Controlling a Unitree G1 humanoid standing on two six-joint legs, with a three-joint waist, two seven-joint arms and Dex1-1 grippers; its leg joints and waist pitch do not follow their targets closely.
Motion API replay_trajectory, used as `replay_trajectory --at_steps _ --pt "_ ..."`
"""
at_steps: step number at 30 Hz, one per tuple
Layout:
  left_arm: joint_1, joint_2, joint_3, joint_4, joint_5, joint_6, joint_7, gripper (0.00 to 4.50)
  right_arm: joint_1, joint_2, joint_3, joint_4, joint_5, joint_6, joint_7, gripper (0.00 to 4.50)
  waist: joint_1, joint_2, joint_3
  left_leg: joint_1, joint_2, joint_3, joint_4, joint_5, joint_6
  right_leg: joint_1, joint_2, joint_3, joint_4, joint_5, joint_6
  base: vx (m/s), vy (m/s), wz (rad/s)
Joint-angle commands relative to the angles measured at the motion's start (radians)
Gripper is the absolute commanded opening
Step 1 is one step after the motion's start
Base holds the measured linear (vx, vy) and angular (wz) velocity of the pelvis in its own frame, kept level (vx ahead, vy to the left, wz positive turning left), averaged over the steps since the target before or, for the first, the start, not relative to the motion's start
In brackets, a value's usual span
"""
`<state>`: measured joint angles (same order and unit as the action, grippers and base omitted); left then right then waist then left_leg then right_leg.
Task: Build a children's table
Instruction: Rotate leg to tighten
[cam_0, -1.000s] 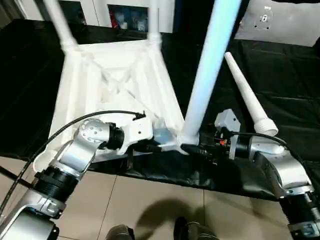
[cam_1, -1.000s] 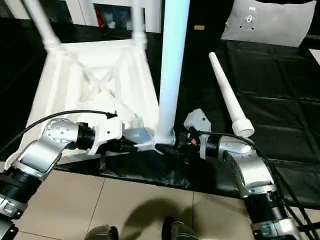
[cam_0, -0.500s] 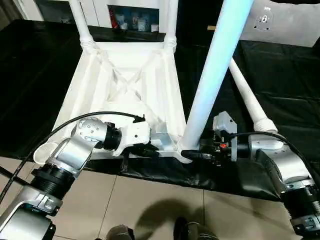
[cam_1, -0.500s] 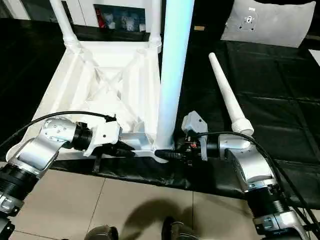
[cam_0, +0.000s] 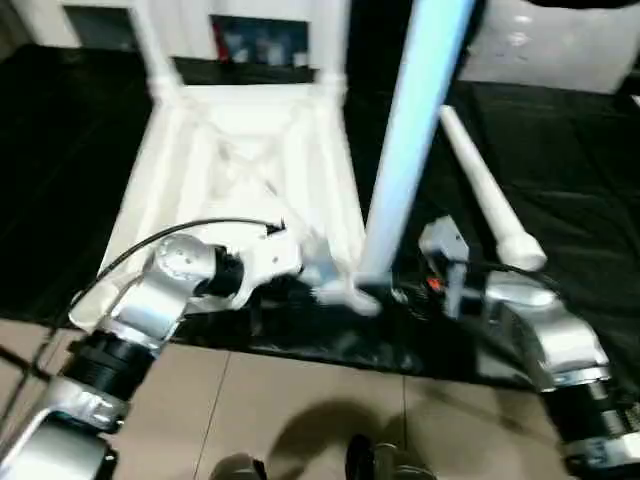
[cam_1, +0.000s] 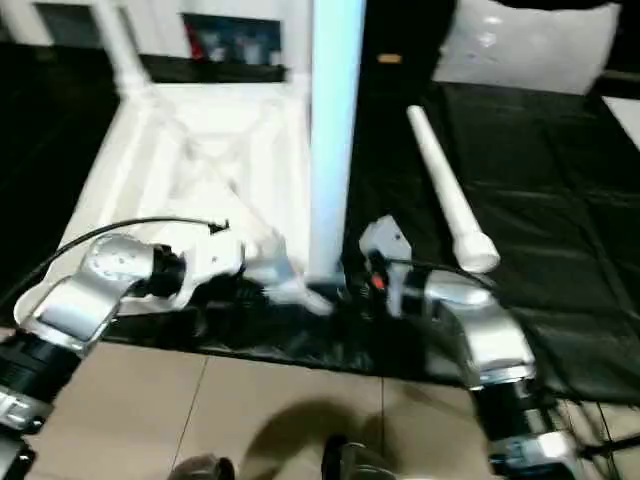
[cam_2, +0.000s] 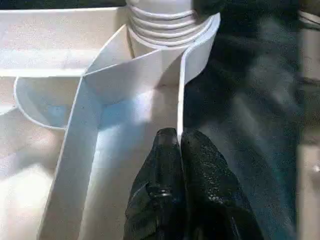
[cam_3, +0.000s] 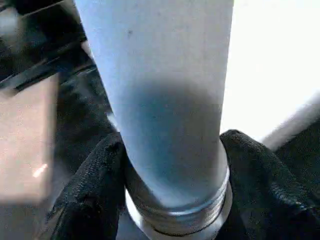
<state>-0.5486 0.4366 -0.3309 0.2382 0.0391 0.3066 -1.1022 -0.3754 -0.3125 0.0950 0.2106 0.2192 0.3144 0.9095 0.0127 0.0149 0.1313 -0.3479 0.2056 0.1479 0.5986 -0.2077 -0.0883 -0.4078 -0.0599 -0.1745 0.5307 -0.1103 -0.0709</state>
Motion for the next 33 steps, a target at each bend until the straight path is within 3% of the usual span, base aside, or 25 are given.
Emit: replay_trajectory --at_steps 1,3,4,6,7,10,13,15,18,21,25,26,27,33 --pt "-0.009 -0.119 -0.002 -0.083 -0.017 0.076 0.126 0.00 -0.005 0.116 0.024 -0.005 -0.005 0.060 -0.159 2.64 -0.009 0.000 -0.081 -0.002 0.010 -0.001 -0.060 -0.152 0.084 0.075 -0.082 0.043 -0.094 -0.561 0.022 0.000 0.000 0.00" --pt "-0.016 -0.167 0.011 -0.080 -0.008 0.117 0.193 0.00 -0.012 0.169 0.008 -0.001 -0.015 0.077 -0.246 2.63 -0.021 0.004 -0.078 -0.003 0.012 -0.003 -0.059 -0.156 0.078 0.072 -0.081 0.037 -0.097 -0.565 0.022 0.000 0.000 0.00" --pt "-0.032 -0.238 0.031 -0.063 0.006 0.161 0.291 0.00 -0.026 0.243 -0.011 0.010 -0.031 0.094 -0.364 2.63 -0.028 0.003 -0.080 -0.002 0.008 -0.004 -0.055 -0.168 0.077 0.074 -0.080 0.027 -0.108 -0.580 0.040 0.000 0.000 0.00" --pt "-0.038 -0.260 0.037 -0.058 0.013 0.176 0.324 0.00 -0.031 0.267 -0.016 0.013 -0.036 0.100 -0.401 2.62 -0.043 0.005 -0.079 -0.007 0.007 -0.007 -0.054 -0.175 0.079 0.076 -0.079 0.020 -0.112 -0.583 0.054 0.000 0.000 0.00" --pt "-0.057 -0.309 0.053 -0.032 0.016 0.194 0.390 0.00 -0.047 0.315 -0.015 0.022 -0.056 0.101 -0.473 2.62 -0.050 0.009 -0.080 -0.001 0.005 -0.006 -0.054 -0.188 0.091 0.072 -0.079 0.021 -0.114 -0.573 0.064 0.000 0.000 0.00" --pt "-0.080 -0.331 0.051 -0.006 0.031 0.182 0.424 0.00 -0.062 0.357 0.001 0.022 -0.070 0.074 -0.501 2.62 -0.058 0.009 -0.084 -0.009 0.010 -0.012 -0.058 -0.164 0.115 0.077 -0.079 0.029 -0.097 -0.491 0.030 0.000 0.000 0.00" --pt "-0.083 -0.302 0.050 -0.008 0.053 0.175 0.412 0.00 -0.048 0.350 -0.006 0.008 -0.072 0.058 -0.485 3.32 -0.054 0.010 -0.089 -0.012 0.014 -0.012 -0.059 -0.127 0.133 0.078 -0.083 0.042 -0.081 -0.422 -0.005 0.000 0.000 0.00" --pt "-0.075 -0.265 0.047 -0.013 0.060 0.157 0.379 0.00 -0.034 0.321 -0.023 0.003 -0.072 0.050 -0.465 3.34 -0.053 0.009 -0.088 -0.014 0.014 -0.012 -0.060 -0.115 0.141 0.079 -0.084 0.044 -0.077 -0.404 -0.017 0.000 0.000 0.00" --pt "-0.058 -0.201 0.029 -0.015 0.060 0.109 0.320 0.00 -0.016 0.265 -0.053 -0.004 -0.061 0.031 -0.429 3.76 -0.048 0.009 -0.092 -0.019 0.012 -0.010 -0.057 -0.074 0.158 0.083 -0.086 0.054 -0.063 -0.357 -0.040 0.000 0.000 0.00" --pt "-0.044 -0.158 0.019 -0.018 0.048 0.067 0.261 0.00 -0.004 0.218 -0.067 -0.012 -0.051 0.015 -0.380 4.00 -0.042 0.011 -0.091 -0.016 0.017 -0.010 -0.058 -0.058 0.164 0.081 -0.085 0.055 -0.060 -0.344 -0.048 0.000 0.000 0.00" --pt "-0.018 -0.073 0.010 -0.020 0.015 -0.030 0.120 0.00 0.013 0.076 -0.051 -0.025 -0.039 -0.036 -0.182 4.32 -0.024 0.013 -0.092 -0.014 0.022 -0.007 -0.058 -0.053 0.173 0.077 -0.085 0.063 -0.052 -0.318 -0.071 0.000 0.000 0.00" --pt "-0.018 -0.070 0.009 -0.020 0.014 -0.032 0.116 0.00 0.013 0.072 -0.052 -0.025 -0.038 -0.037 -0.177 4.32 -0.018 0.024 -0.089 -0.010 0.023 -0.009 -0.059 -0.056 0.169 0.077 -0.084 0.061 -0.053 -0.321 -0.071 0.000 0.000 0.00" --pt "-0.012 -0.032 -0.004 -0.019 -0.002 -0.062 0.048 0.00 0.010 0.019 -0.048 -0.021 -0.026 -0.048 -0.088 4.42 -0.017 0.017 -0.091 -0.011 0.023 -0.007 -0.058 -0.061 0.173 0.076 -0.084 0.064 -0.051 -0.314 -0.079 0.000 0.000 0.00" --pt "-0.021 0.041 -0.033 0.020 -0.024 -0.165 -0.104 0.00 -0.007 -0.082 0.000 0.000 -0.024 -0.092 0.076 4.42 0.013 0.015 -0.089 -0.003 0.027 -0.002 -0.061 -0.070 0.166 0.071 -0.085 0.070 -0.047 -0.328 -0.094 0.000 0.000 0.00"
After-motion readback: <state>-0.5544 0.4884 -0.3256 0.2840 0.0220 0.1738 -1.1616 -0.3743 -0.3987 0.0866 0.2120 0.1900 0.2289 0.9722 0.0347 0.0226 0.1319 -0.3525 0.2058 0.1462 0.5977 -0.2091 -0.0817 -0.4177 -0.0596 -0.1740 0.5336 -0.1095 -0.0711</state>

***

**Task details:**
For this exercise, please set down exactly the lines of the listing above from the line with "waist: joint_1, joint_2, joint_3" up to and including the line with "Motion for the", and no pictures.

**Response to the exercise:**
  waist: joint_1, joint_2, joint_3
  left_leg: joint_1, joint_2, joint_3, joint_4, joint_5, joint_6
  right_leg: joint_1, joint_2, joint_3, joint_4, joint_5, joint_6
  base: vx (m/s), vy (m/s), wz (rad/s)
Joint-angle commands relative to the angles measured at the motion's start (radians)
Gripper is the absolute commanded opening
Step 1 is one step after the motion's start
Base holds the measured linear (vx, vy) and angular (wz) velocity of the pelvis in its own frame, kept level (vx ahead, vy to the left, wz positive turning left), averaged over the steps since the target before or, for the first, the start, not relative to the motion's start
In brackets, a value's usual span
"""
`<state>`: measured joint angles (same order and unit as the action, grippers and base omitted); left then right then waist then left_leg then right_leg.
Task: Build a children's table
Instruction: Rotate leg to tighten
[cam_0, -1.000s] 
[cam_1, -1.000s] 
[cam_0, -0.500s] 
[cam_1, -0.500s] 
[cam_0, +0.000s] 
[cam_1, +0.000s] 
[cam_2, +0.000s] 
[cam_3, +0.000s] 
<state>-0.5486 0.4366 -0.3309 0.2382 0.0391 0.3066 -1.1022 -0.3754 -0.3125 0.0950 0.2106 0.2192 0.3144 0.9095 0.0127 0.0149 0.1313 -0.3479 0.2056 0.1479 0.5986 -0.2077 -0.0883 -0.4078 -0.0599 -0.1745 0.5307 -0.1103 -0.0709</state>
Motion for the next 33 steps, a target at each bend until the straight path is within 3% of the usual span, base aside, or 25 are given.

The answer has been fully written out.